Las fuerzas gubernamentales sirias y sus aliados atacan regularmente a civiles y bienes de carácter civil como hospitales y mercados. En varios ocasiones, han utilizado agentes químicos y bombas de racimo, prohibidas internacionalmente. En cuanto al grupo armado autodenominado Estado Islámico, ha asediado a civiles y ha llevado a cabo ataques indiscriminados o que deliberadamente tenían como objeto a civiles. Otros grupos armados de oposición han lanzado ataques de carácter indiscriminado y han asediado zonas habitadas en su mayoría por civiles. También los países que participan en el conflicto, como Rusia, Estados Unidos y Turquía han llevado a cabo ataques que han causado la muerte de numerosos civiles.

Poblaciones asediadas, sin alimentos ni medicinas

Otra táctica utilizada sobre todo por el gobierno sirio y sus aliados y, en menor medida, por los grupos armados de oposición, es someter a asedio a la población civil, impidiéndole acceder a alimentos, medicinas y otros bienes de primera necesidad.
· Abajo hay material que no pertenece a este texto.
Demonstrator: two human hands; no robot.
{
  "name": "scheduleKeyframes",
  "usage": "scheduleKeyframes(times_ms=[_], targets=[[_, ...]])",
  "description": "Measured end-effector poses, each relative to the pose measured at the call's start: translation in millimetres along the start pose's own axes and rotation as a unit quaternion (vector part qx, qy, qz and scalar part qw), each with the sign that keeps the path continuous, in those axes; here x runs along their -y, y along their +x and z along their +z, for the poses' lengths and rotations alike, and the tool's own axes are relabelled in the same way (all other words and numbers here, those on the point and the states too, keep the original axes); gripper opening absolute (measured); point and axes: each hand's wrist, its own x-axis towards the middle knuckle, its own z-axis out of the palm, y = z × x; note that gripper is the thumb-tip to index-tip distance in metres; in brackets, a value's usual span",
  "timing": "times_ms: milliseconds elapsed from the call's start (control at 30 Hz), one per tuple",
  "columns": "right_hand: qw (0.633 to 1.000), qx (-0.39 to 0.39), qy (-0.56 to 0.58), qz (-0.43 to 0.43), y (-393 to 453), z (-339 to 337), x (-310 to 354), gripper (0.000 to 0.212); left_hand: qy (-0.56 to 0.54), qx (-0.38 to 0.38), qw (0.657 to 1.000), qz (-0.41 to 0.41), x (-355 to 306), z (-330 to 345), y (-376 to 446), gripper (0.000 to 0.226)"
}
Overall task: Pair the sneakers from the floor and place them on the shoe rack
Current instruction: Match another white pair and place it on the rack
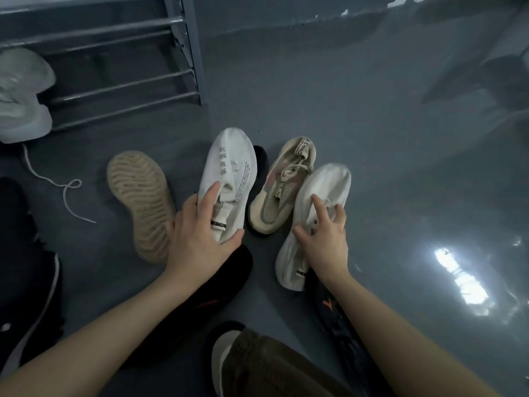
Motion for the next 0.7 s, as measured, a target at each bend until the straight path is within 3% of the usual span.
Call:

El último caso es el de Guta Oriental, pero antes ha habido otras como Alepo, Daraya, Al Waer, Madaya, Kefraya y Foua.

Después de sufrir durante semanas, meses o años asedios y bombardeos, poblaciones enteras no han tenido más opción que marcharse o morir al aplicarse los llamados acuerdos de “reconciliación” entre las partes en conflicto.

Miles de desaparecidos

Alrededor de 75.000 personas han sido detenidas por las fuerzas de seguridad del gobierno y han desaparecido en una maraña de centros de detención. Otras muchas han sido encarceladas por haberse atrevido a hablar sobre la situación en Siria o por ser sospechosas de oponerse al régimen. Abogados, médicos, periodistas han sido encarcelados simplemente por haber hecho su trabajo.
Sus familiares siguen buscándolos sin saber si están vivos o muertos.
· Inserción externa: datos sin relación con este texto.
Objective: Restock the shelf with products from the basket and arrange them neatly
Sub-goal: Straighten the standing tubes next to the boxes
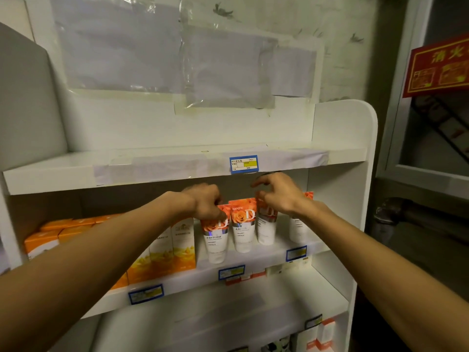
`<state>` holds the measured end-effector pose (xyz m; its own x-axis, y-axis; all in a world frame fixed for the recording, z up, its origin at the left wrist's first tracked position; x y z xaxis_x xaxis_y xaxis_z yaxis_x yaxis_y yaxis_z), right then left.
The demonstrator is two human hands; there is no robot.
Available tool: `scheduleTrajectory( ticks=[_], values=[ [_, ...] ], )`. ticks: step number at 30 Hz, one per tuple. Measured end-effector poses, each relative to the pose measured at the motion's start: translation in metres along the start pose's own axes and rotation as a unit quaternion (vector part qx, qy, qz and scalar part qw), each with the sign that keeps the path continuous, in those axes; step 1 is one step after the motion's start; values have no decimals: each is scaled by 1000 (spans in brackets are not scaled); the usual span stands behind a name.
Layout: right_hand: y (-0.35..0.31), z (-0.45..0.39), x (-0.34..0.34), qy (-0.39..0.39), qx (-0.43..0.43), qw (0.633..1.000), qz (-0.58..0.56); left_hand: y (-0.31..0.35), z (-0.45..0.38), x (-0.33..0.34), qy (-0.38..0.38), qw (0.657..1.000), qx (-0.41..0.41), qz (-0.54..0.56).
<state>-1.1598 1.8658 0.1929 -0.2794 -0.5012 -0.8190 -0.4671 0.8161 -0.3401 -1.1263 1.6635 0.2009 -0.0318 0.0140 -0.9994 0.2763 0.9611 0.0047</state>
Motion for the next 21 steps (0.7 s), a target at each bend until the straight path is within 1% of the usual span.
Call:
scheduleTrajectory(
  ticks=[3, 6, 9, 14, 19, 21],
  values=[
    [12, 2, -7, 18, 4, 995, 96, 2, 1, 2, -13, 1000, -20, 3],
    [21, 1, -4, -28, 42, 991, 121, 5, -1, 2, -9, 1000, -26, 8],
    [30, -2, 4, -74, 71, 985, 138, 10, -6, 3, -3, 999, -14, 47],
    [36, -6, 0, -98, 64, 985, 123, 20, -19, 5, 13, 996, 2, 93],
    [49, -6, -3, -128, 53, 989, 49, 27, -31, 5, 4, 996, 21, 90],
    [51, -6, -3, -129, 48, 990, 34, 27, -36, 7, 23, 995, 29, 98]
  ],
)
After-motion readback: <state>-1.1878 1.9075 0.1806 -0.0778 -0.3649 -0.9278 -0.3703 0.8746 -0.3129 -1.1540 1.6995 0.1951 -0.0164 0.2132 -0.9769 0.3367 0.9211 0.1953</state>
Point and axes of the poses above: each hand's wrist, its own z-axis away from the middle knuckle, its own x-axis out of the palm, y = z × x, the point moved 3 cm from there along -z, towards the middle knuckle, and after that the axes turned 4 degrees about x, right-handed, at the moved point
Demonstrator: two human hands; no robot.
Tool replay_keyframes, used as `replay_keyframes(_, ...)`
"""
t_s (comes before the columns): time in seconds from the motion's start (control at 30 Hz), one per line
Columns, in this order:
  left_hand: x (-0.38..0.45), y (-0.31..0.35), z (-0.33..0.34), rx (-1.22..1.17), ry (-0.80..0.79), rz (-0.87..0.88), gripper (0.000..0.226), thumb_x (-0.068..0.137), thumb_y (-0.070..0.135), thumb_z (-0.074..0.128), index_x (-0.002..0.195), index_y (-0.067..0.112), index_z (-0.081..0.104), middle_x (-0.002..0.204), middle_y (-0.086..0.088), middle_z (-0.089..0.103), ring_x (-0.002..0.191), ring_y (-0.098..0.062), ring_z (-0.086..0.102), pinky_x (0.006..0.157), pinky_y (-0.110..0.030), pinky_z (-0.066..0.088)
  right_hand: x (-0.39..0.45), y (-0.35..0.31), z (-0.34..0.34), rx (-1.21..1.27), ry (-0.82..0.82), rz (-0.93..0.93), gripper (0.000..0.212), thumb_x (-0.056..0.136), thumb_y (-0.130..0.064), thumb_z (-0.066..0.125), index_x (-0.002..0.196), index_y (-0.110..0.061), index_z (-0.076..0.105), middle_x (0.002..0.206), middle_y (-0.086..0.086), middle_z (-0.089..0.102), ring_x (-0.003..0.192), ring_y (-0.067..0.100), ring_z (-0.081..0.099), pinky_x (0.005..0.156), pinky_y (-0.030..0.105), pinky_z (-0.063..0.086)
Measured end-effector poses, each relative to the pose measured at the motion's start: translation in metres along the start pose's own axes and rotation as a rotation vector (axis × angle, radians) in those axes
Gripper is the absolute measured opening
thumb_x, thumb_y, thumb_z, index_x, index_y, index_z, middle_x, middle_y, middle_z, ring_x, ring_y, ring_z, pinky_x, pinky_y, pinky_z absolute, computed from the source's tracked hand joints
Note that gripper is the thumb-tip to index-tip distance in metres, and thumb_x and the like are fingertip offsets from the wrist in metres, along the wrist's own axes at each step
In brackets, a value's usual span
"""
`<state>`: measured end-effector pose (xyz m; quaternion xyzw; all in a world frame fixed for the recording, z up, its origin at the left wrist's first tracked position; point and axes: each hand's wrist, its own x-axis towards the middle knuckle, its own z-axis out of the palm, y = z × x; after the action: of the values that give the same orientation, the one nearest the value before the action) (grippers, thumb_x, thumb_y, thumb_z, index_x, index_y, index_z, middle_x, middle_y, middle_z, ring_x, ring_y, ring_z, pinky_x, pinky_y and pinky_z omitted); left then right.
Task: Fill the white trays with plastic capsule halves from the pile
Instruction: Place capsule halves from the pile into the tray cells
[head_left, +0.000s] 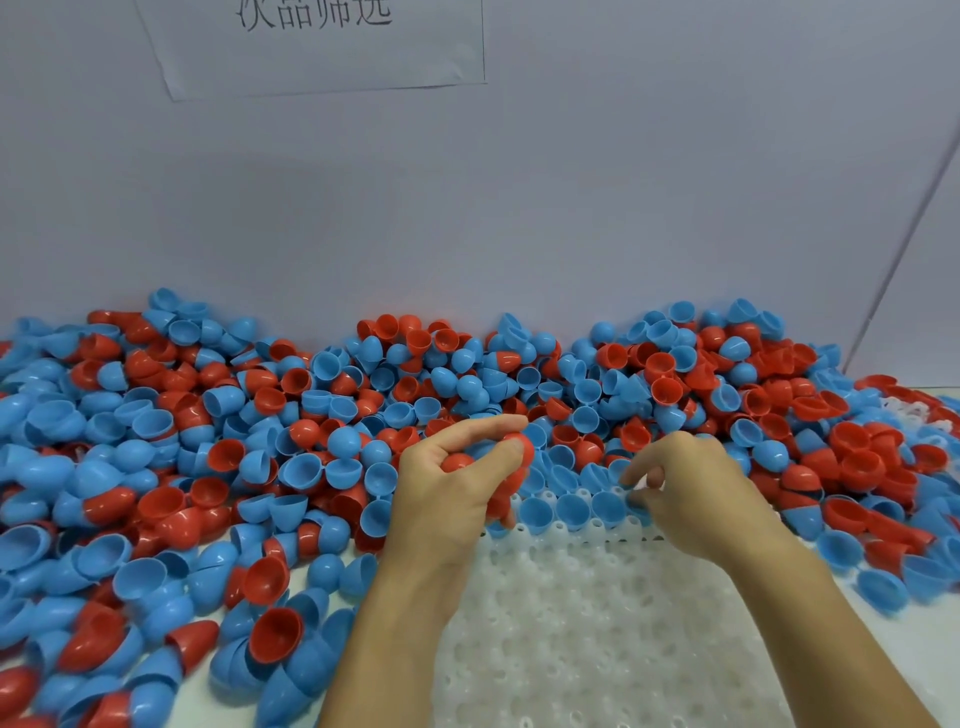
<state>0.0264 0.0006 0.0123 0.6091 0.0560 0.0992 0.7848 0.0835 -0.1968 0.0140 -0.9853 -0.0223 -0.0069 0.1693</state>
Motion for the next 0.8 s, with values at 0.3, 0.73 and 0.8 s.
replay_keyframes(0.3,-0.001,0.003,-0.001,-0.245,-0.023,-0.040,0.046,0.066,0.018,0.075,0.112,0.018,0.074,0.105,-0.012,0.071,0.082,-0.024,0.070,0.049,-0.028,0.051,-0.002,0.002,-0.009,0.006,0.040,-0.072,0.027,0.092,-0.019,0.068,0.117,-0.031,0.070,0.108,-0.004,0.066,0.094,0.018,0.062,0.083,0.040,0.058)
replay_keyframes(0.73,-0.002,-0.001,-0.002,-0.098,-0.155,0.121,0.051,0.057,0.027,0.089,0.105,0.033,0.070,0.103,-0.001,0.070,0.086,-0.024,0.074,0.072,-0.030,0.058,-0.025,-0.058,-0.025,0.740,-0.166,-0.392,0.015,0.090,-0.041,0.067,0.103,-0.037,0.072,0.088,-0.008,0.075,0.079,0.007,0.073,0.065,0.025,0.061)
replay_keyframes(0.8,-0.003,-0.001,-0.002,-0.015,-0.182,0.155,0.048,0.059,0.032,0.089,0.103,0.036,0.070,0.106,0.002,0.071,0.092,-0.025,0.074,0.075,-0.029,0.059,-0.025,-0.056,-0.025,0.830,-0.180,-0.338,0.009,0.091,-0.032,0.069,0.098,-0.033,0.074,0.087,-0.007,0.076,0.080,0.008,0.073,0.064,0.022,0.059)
Fadwa Mahmoud ha descrito la agonía de no conocer la suerte o el paradero de su esposo, Abdulaziz Al Kheir, y de su hijo, Maher Tahan, desde el 20 de septiembre de 2012.
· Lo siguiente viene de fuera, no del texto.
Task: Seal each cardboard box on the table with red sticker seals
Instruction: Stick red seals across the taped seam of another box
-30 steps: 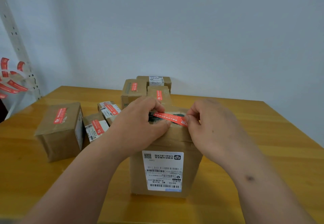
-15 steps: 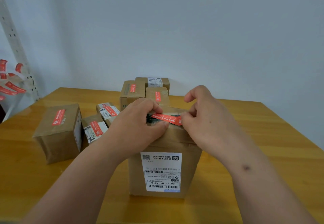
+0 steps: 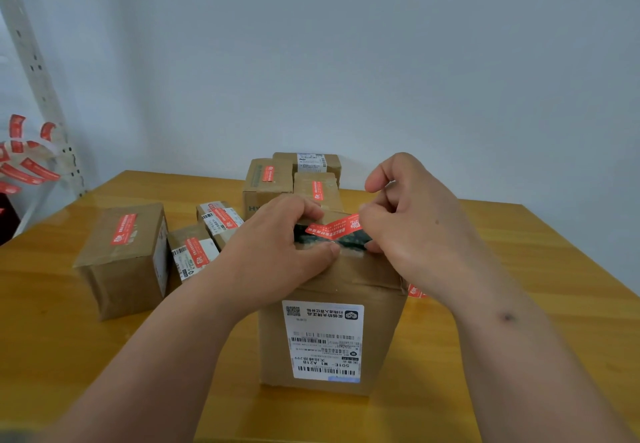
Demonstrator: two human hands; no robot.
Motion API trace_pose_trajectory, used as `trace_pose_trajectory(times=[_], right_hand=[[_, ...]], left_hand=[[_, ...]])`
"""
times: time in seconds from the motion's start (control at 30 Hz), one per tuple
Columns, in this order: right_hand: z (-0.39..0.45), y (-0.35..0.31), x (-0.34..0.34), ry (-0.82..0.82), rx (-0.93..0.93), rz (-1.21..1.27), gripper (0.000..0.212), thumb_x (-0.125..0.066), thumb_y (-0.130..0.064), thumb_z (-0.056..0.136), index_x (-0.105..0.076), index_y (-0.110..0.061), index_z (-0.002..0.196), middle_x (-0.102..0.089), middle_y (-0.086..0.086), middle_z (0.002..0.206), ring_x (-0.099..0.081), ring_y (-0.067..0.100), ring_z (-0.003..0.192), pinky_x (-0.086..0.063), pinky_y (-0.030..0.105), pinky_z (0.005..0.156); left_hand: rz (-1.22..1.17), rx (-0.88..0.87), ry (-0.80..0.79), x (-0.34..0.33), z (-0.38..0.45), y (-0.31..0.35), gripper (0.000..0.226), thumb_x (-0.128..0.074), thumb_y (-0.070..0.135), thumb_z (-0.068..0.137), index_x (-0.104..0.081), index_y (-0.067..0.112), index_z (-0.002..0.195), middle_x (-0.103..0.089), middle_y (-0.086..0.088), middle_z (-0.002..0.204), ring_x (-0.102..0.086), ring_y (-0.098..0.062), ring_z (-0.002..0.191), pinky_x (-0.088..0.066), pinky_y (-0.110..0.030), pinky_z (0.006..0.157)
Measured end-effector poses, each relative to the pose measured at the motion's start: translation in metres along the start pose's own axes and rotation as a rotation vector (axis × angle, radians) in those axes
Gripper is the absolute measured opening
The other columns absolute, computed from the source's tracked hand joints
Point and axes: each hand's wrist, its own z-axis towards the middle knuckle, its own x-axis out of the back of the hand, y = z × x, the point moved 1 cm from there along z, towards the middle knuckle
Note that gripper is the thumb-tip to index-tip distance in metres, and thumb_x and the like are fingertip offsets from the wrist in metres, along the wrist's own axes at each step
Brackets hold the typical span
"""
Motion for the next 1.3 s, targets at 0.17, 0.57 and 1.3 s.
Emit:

Torturas, exterminio, ejecuciones extrajudiciales, moneda corriente

La tortura no es algo nuevo en Siria. Desde hace varias décadas, las fuerzas gubernamentales recurren a ella para aplastar a la disidencia. Pero desde 2011, la violencia contra los detenidos ha aumentado tanto en cantidad como en brutalidad. Tan sólo en la prisión militar de Saydnaya, miles de personas supuestamente críticas con el régimen han sido ejecutadas extrajudicialmente en ahorcamientos masivos rodeados del máximo secreto. Además, más de 17.000 reclusos han muerto exterminados tras sufrir reiteradas torturas y ser privados sistemáticamente de comida, agua, medicamentos y atención médica. Es inconcebible que estas prácticas en gran escala y sistemáticas no hayan sido autorizadas en los máximos niveles del gobierno sirio.